Sloppy Firsts_ A Jessica Darling Novel - Megan McCafferty [72]
Me: I’m not your girl. Don’t ever call or E-mail me again.
Click.
After everything she’s done, Hy had the audacity to impersonate my best friend in the universe. What makes this even dirtier is that Hope is someone who has never intentionally backstabbed anyone in her life. (And do I even have to point out how sad it is that my dad fell for it? He’s so out of touch with me that he doesn’t even know the sound of my best friend’s voice on the phone. Pathetic!)
I don’t know why I was so surprised. Miss Hyacinth Anastasia Wallace is just living the footloose, fucked-up, and fancy-free lifestyle of a NYC trustafarian. Her suburban experiment was just an extreme example of her feeling entitled to whatever she damn well wants. Only, in this case, she couldn’t use her parents’ names or bank accounts to get it. No, she needed us to get the one thing that eludes pampered, privileged girls with famous parents: Credibility.
Boo-hoo! What a burden being born into a high-class caste. Everything comes too easy for me! Sex. Drugs. Manolos. Boo-hoo! I’m such a cliché! No one takes me seriously. If only I were … middle class. Then my life would be simple and rosy! So you know what I’ll do? I’ll slum in (ick!) New Jersey and pretend to befriend some poor mallrats who have no idea what it’s like to live on the right side of the VIP velvet ropes. I’ll win their confidence, learn their secrets, then exploit the hell out of them. While the rest of the Park Avenue Posse fucks and snorts and shops, I’ll write a novel about how my suburban nightmare was far worse than anything I saw after-hours in the meat-packing district. The world will be so impressed by my transformation from addict to author that no one will accuse me of getting into Harvard because of my parents.…
The upside of the conversation is that I now know the subject for my essay. "Miss Hyacinth Anastasia Wallace: Park Avenue Poseur."
the seventeenth
Are we ready for a World War?
In homeroom this morning, I told Sara all about how I’d dissed Miss Hyacinth Anastasia Wallace on the phone.

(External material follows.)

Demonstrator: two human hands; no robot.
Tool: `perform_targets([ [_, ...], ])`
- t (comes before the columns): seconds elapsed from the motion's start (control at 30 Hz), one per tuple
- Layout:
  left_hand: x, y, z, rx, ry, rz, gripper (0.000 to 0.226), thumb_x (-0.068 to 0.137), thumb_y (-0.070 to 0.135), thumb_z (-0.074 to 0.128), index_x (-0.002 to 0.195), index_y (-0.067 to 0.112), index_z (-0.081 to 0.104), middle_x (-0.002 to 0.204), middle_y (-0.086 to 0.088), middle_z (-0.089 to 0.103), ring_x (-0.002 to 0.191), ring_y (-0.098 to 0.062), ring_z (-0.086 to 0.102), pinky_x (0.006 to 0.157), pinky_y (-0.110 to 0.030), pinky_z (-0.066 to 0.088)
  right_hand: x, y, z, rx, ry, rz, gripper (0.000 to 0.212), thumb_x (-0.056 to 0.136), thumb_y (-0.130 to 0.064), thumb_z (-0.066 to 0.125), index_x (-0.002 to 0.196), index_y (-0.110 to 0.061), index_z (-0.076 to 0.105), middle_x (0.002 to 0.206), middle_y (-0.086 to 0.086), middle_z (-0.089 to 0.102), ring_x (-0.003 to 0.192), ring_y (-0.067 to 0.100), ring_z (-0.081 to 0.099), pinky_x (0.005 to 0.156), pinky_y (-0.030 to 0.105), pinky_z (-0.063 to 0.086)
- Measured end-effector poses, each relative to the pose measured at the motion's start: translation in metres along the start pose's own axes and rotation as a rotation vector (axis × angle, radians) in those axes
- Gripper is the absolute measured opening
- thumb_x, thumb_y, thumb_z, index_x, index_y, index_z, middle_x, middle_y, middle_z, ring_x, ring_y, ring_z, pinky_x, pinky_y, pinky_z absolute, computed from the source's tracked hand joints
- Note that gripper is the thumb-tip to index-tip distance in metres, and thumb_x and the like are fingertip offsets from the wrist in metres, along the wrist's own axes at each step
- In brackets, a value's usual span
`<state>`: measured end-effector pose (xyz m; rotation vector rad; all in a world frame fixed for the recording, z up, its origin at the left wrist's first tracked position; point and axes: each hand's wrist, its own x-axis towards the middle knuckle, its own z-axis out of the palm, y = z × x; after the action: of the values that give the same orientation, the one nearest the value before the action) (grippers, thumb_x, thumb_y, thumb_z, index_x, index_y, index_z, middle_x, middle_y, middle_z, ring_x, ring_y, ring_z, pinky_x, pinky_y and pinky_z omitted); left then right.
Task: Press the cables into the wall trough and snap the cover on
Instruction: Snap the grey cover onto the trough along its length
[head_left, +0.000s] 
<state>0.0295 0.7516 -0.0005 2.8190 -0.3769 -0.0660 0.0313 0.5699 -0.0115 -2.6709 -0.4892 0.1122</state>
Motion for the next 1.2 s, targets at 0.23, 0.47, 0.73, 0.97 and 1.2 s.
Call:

She’s the perfect person to share these types of triumphs with, if only because she asks for so many details that the retelling lasts a bizillion times longer than the actual event.
Omigod! She said what? Omigod! You said what? Omigod! What did you do then? Omigod! Didn’t you want to strangle her? Omigod! You’re really gonna write an editorial about her? Omigod!
And so on.
With five minutes left, I put on my backpack and picked up my crutches to get a head start on the PHS student body. That’s when I saw his hand go up in the air.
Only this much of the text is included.